▶ Task
No pictures belong in the copy. Restate the rest of the data exactly.

▶ Data to examine

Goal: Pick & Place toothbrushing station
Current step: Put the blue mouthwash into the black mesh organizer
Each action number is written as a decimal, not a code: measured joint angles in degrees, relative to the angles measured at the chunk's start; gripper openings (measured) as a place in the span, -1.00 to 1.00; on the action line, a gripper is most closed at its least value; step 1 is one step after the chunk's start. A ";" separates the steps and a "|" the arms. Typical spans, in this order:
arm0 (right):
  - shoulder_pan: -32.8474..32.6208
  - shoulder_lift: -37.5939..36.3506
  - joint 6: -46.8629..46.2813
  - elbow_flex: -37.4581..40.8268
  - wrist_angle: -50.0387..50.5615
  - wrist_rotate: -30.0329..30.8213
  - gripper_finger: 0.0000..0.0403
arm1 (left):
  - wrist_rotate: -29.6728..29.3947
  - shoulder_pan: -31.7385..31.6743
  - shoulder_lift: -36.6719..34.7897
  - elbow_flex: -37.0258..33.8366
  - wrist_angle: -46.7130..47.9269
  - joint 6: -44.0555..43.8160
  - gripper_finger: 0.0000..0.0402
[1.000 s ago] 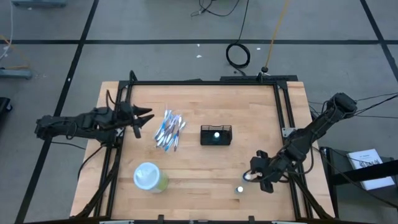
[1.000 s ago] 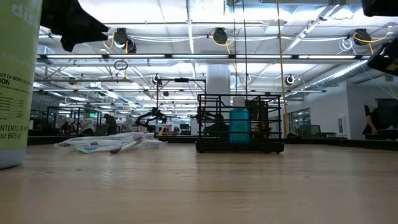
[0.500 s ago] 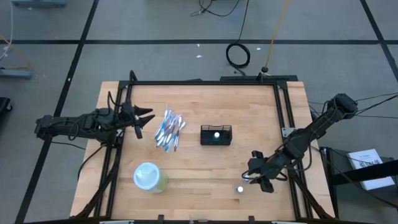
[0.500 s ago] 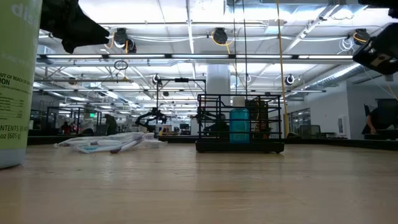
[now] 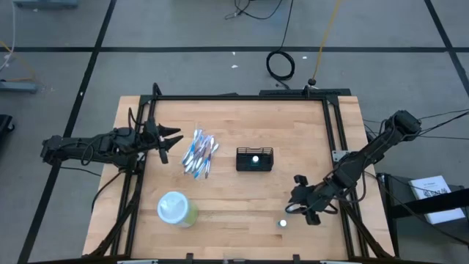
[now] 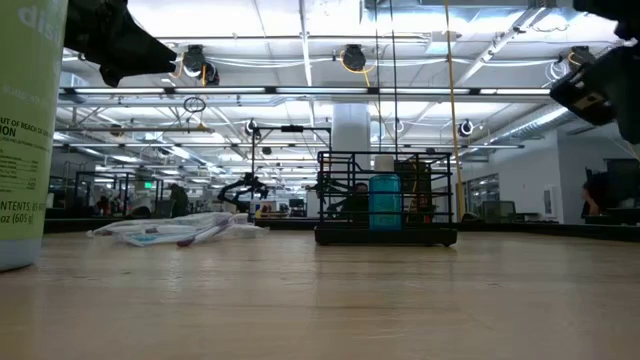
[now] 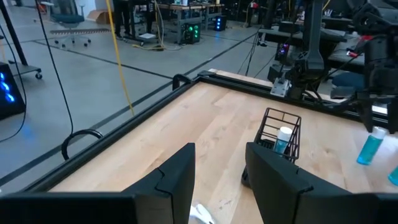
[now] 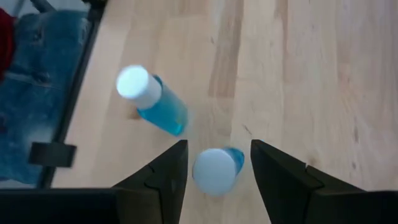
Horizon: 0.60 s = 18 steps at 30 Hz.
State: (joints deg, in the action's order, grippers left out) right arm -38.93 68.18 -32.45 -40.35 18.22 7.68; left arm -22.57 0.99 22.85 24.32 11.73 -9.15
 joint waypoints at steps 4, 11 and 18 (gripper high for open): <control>-0.01 0.00 -1.02 1.78 -0.09 0.00 -0.18 | 0.00 0.00 0.00 0.00 0.00 0.00 -0.26; -0.01 0.00 -1.22 3.32 -0.92 -0.19 -0.18 | 0.00 0.00 0.00 0.00 0.00 -0.02 -0.26; -0.01 0.00 -1.23 3.32 -3.00 -0.21 -0.18 | 0.00 0.00 0.00 0.00 0.00 -0.02 -0.26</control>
State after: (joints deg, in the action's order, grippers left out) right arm -38.94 68.18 -33.68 -37.04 15.23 7.46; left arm -22.57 0.99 22.85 24.32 11.73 -9.17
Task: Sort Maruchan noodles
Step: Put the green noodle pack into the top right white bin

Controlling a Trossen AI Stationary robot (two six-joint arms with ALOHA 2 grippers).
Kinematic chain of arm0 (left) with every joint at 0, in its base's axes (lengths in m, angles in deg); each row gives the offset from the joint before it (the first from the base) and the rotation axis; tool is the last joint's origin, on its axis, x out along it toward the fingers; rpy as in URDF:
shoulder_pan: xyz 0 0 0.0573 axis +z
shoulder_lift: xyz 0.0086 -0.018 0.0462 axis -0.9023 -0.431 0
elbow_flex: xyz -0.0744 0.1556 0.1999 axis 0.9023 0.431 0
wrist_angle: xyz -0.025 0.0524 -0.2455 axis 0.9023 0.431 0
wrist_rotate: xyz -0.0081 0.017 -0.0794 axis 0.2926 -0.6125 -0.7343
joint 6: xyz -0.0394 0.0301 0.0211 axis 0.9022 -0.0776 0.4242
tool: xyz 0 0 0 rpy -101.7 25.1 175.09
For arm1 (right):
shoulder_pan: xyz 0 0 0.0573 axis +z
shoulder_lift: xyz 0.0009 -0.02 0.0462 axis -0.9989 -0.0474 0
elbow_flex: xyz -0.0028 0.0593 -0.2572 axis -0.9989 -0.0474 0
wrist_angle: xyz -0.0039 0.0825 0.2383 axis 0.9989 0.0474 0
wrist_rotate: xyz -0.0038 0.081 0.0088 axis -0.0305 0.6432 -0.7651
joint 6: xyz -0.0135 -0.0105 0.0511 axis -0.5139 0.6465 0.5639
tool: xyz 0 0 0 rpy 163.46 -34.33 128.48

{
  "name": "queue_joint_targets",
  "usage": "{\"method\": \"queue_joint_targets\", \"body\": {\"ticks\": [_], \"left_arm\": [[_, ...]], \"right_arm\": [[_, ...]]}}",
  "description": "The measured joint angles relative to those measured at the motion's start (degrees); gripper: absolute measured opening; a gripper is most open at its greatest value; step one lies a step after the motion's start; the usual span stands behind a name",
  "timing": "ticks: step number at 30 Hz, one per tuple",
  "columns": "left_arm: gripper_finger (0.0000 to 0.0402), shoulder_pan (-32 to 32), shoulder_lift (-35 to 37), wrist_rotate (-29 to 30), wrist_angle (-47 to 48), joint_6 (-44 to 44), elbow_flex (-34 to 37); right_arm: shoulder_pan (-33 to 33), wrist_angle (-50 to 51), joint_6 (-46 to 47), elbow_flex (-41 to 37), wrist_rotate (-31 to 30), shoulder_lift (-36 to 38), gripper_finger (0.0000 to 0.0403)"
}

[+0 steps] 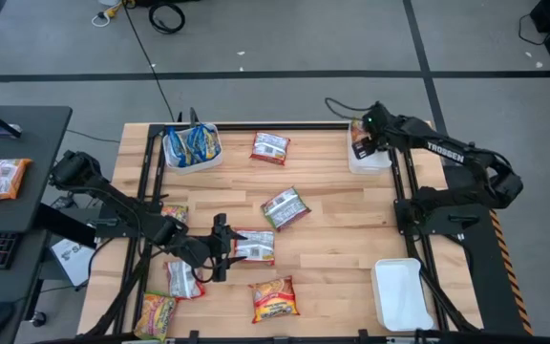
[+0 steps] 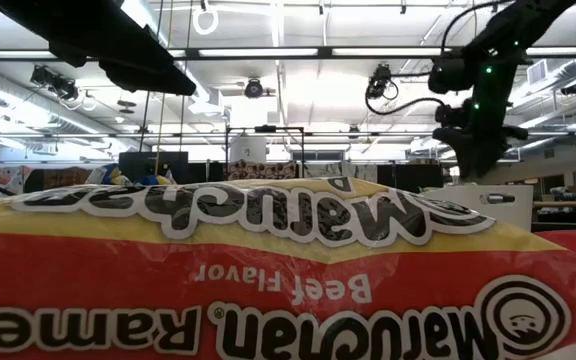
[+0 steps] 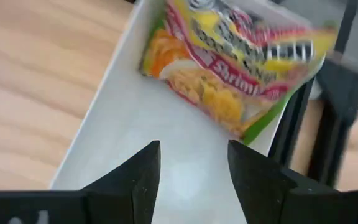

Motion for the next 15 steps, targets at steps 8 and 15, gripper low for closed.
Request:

▶ Written response
Goal: Pick & Place toothbrushing station
Current step: Put the blue mouthwash into the black mesh organizer
Each action number is written as a decimal, not a code: measured joint angles in degrees, relative to the angles measured at the chunk's start; gripper openings (measured) as a place in the span, -1.00 to 1.00; on the action line, a gripper is most closed at its least value; step 1 is one step after the chunk's start. A ";" separates the steps and a "|" the arms. Typical spans, in this order:
arm0 (right):
  - shoulder_pan: -32.8474..32.6208
  - shoulder_lift: -37.5939..36.3506
  - joint 6: -46.8629..46.2813
  - elbow_flex: -37.4581..40.8268
  - wrist_angle: -50.0387..50.5615
  - wrist_rotate: -30.0329..30.8213
  - gripper_finger: 0.0000..0.0403
arm1 (left):
  - wrist_rotate: -29.6728..29.3947
  - shoulder_pan: -31.7385..31.6743
  - shoulder_lift: -36.6719..34.7897
  - elbow_flex: -37.0258..33.8366
  - wrist_angle: -46.7130..47.9269
  - joint 6: -44.0555..43.8160
  - gripper_finger: 0.0000..0.0402
[1.000 s ago] 
[1.000 s ago] 
[0.500 s ago] 
[0.500 s ago] 
[now] 
[now] 
[now] 
[now] 
Horizon: 0.60 s = 18 steps at 30 Hz.
State: (joints deg, in the action's order, grippers left out) right arm -38.93 68.18 -32.45 -40.35 18.22 7.68; left arm -22.57 0.99 22.85 24.32 11.73 -9.15
 joint waypoints at steps 4, 11 and 18 (gripper high for open): <control>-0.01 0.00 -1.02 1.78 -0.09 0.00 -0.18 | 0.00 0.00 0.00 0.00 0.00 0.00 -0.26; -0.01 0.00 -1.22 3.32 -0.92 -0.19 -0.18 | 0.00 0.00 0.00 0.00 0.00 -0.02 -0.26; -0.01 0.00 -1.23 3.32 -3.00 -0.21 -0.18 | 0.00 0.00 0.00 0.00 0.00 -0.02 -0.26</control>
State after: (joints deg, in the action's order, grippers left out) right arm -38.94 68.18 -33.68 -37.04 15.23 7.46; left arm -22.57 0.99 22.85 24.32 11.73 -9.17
Task: Sort Maruchan noodles
Step: Put the green noodle pack into the top right white bin

Controlling a Trossen AI Stationary robot (two six-joint arms with ALOHA 2 grippers).
Kinematic chain of arm0 (left) with every joint at 0, in its base's axes (lengths in m, angles in deg); each row gives the offset from the joint before it (the first from the base) and the rotation axis; tool is the last joint's origin, on its axis, x out along it toward the fingers; rpy as in URDF:
shoulder_pan: xyz 0 0 0.0573 axis +z
shoulder_lift: xyz 0.0086 -0.018 0.0462 axis -0.9023 -0.431 0
elbow_flex: xyz -0.0744 0.1556 0.1999 axis 0.9023 0.431 0
wrist_angle: xyz -0.025 0.0524 -0.2455 axis 0.9023 0.431 0
wrist_rotate: xyz -0.0081 0.017 -0.0794 axis 0.2926 -0.6125 -0.7343
joint 6: xyz -0.0394 0.0301 0.0211 axis 0.9022 -0.0776 0.4242
tool: xyz 0 0 0 rpy -101.7 25.1 175.09
For arm1 (right):
shoulder_pan: xyz 0 0 0.0573 axis +z
shoulder_lift: xyz 0.0009 -0.02 0.0462 axis -0.9989 -0.0474 0
elbow_flex: xyz -0.0028 0.0593 -0.2572 axis -0.9989 -0.0474 0
wrist_angle: xyz -0.0039 0.0825 0.2383 axis 0.9989 0.0474 0
wrist_rotate: xyz -0.0038 0.081 0.0088 axis -0.0305 0.6432 -0.7651
joint 6: xyz -0.0135 -0.0105 0.0511 axis -0.5139 0.6465 0.5639
tool: xyz 0 0 0 rpy 163.46 -34.33 128.48

{
  "name": "queue_joint_targets",
  "usage": "{\"method\": \"queue_joint_targets\", \"body\": {\"ticks\": [_], \"left_arm\": [[_, ...]], \"right_arm\": [[_, ...]]}}",
  "description": "The measured joint angles relative to those measured at the motion's start (degrees); gripper: absolute measured opening; a gripper is most open at its greatest value; step one lies a step after the motion's start; the usual span stands behind a name",
  "timing": "ticks: step number at 30 Hz, one per tuple",
  "columns": "left_arm: gripper_finger (0.0000 to 0.0402), shoulder_pan (-32 to 32), shoulder_lift (-35 to 37), wrist_rotate (-29 to 30), wrist_angle (-47 to 48), joint_6 (-44 to 44), elbow_flex (-34 to 37); right_arm: shoulder_pan (-33 to 33), wrist_angle (-50 to 51), joint_6 (-46 to 47), elbow_flex (-41 to 37), wrist_rotate (-31 to 30), shoulder_lift (-36 to 38), gripper_finger (0.0000 to 0.0403)"
}

[+0 steps] 
[+0 steps] 
[+0 steps] 

Motion for the next 15 steps, targets at steps 8 and 15, gripper low for closed.
Request:

No further work remains on this exercise.